Our core program offering under the People to People brand is international destination trips for U.S. students in the 11 to 17 year old age group (“Student Ambassador Program”). Student Ambassador Programs make up the majority of our program offerings and are the center of our strategic focus. However, under the People to People brand, we also offer domestic destination travel programs for U.S. students and international students from over 60 countries focused on leadership and education (“Leadership Ambassador Program”) as well as professional travel programs for adults (“Citizen Ambassador Program”). We have also operated domestic and international student programs associated with Discovery Student Education (“Discovery Student Adventures”) and in-bound travel programs out of our Beijing office for Chinese students traveling on U.S. destination trips (“People to People – China”). See discussion below within the ‘Executive Summary’ regarding third quarter 2013 restructuring expenses incurred in relation to these two program changes.
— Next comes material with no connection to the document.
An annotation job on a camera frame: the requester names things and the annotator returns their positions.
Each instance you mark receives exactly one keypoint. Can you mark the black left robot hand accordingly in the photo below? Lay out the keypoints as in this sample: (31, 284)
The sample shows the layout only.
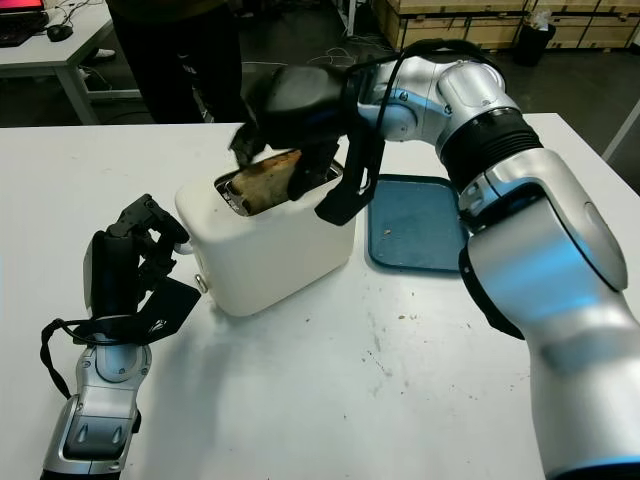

Lastly, we operate BookRags (www.bookrags.com), an education oriented research website, which provides study guides, lesson plans and other educational resources to students and teachers. The site attracts students and teachers each month to its millions of pages of content, which includes internally developed material, licensed material, and user-generated content.
Our operating results depend primarily on the number of travelers who attend our programs (“travelers” or “delegates”), the fees we are able to charge for each traveler, net of pass-through expenses associated with non-directly delivered programs such as airfare and third-party tour operator fees (“total revenue”), and the direct costs associated with the traveler’s itinerary on directly delivered programs including airfare, hotel charges, meal costs, event and location fees, chaperone costs, tour manager fees, and the cost of in-country travel (“cost of sales”). Our business is highly seasonal our gross revenue and cost of sales are typically at their highest levels in the second and third quarters. As part of our strategic realignment, we are shifting our marketing efforts towards a year-round approach, which we expect will cause our sales and marketing expenses to shift correspondingly and not necessarily be incurred in the traditional third and fourth quarters of each fiscal year. Revenue associated with selling and marketing expenses are generally recognized in the second and third quarter of the following fiscal year upon delegate travel.
Executive Summary
We have completed our 2013 summer season with Student Ambassador Programs having traveled over 13,700 students and over 17,900 delegates over all programs during the nine months ended September 30, 2013. While we will continue our effort to safely travel the remainder of our delegates in the fourth quarter, including our new winter programs, our primary focus has shifted towards enrolling delegates for our 2014 programs. We are encouraged that our shift to a multi-channel marketing strategy is showing indications of improvement as year-over-year enrollments are slightly higher, as discussed further below under Net Enrollments. We are committed to a threefold strategy that consists of: implementing and executing a year-round multi-channel marketing approach; right-sizing the business to match our revenue base; and, finally, staying focused on our customers.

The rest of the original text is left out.